CrossFit is one of the most grueling training regimes out there. Not to be taken lightly, it requires commitment and dedication to both the fitness aspect but also in the nutrition department. So what should a CrossFit devotee eat? According to Fit Day, an effective diet should be broken up into 30% Protein, 40% carbohydrates, and 30% fats. 

Protein: With so much strain placed on the muscles, a diet packed with protein is essential to muscle repair and injury prevention. Lean proteins provide the best option, so opt for chicken, eggs, and legumes.  

Carbohydrates: While 40% of your diet should be made up of carbohydrates, refined options are a big no. While reaching for white rice, flour, noodles or potatoes may be tempting or easy, opt for complex options instead. Fill your 40% with brown rice, oats, quinoa, fruit, vegetables and whole-wheat flour.  

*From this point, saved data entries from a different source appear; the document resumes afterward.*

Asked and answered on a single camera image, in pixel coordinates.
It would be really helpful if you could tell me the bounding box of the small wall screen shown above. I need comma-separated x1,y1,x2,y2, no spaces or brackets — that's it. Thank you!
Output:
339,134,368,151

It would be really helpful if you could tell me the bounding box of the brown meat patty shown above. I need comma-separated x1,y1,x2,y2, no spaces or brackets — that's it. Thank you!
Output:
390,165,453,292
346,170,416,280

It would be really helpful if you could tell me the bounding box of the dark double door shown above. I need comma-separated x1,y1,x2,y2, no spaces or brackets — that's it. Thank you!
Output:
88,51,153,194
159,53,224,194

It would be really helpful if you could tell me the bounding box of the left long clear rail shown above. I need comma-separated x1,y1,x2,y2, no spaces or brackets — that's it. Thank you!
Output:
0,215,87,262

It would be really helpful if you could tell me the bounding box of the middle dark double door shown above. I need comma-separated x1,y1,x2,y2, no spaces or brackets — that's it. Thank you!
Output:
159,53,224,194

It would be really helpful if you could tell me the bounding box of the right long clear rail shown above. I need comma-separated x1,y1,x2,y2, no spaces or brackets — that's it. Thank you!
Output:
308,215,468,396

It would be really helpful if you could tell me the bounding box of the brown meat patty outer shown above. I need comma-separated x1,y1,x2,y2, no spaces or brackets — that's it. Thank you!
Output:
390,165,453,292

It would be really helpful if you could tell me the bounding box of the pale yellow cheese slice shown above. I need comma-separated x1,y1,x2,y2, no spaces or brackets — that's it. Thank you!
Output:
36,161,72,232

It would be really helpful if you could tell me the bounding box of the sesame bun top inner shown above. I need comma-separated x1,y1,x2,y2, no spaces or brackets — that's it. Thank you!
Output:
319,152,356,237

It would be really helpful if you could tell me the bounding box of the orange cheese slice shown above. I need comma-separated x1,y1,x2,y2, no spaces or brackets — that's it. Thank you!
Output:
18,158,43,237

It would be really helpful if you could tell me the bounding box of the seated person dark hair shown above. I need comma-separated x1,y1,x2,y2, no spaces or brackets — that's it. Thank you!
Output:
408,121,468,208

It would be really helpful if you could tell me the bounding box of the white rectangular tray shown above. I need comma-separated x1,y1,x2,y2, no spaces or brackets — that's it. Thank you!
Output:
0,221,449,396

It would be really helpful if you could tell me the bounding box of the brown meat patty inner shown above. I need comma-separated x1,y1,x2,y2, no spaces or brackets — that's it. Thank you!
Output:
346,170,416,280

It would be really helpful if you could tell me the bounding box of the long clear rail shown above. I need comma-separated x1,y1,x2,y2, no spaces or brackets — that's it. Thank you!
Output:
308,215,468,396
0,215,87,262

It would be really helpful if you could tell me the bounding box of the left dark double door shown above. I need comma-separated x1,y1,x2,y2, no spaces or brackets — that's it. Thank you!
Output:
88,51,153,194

Fats: Don’t let the word scare you. Your body requires fat to function. According to Fit Day, the secret to weight loss and muscle definition is ensuring your body does not go into “starvation mode” which occurs when it does not receive an adequate intake of fat. Now this doesn’t mean heading to the McDonalds drive through but filling your diet with monounsaturated and polyunsaturated fats found in nuts, fish, seeds, eggs, legumes, avocados, coconuts and plant based oils.